The Garden of the Gods
- First edition
- Author: Gerald Durrell
- Language: English
- Series: Gerald Durrell's Corfu trilogy
- Subject: Gerald Durrell's life in Corfu as a boy
- Genre: Autobiography
- Publisher: Collins
- Publication date: 1978
- Publication place: United Kingdom
- Pages: 192
- ISBN: 978-0-00-635859-6
- OCLC: 421557101
- Preceded by: My Family and Other Animals, Birds, Beasts and Relatives

= The Garden of the Gods =

Autobiographical book by naturalist and author, Gerald Durrell

The Garden of the Gods (American title: Fauna and Family) is a 1978 autobiographical book by British naturalist and author Gerald Durrell (1925–1995). It is the third book in his autobiographical Corfu trilogy, following My Family and Other Animals and Birds, Beasts, and Relatives.

==Summary==

This book is a humorous description of events that took place on the Greek island of Corfu between the years 1935 and 1939. The youngest in his family, Gerald was ten years of age when his widowed mother, Louisa Florence Durrell, moved the remaining family: son Leslie Durrell, and daughter, Margaret Durrell (referred to in the book as "Margo"), from Bournemouth to join her eldest son Lawrence Durrell and his wife Nancy on the island.

The author describes his many exploits catching, and making pets of, the local fauna, and the subsequent effects on his family.
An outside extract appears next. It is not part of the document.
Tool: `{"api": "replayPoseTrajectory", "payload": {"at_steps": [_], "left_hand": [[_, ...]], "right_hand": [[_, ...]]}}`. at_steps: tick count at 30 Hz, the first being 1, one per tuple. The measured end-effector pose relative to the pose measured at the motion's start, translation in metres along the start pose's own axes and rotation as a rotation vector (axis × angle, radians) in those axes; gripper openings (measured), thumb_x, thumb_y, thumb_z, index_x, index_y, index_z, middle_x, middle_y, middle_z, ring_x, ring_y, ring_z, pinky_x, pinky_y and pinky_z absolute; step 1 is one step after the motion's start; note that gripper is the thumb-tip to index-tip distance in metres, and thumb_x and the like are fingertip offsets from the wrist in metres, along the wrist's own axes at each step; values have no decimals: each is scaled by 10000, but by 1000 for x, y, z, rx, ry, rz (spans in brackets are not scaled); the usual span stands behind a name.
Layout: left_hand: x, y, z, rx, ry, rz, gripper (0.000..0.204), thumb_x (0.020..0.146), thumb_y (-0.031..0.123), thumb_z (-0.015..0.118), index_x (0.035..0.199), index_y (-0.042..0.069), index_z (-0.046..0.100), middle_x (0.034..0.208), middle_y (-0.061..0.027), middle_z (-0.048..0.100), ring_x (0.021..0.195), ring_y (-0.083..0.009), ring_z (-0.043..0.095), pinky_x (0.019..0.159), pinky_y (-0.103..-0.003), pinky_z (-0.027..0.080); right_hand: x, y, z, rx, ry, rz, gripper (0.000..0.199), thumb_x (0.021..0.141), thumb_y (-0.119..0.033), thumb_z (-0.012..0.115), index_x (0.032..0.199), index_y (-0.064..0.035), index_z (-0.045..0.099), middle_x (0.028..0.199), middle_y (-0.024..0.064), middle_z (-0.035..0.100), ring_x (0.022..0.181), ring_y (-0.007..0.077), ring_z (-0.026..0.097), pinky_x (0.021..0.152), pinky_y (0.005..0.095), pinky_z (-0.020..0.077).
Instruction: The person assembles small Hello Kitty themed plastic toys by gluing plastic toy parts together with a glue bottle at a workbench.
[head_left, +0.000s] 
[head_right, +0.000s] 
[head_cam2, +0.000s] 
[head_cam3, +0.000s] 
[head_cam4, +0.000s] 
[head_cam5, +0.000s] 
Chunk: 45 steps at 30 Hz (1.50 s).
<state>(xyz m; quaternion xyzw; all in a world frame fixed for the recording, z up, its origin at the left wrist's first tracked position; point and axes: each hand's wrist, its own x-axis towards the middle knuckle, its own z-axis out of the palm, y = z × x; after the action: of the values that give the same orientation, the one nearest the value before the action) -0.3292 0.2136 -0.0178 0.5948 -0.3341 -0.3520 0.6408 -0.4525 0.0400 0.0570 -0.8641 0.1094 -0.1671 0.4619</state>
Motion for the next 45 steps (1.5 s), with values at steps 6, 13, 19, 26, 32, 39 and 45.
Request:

They are featured as major characters, although he does not discuss Lawrence's wife Nancy. Other characters from the previous books also appear here, such as Spiro (their Greek friend and chauffeur), Theodore Stephanides (family friend, doctor, poet and naturalist), and Mr Kralefsky (Gerald's one-time tutor in Corfu). He describes the new and colourful characters of Lumis Bean, Harry Bunny, Prince Jeejeebuoy, and Count Rossignol (all fictional).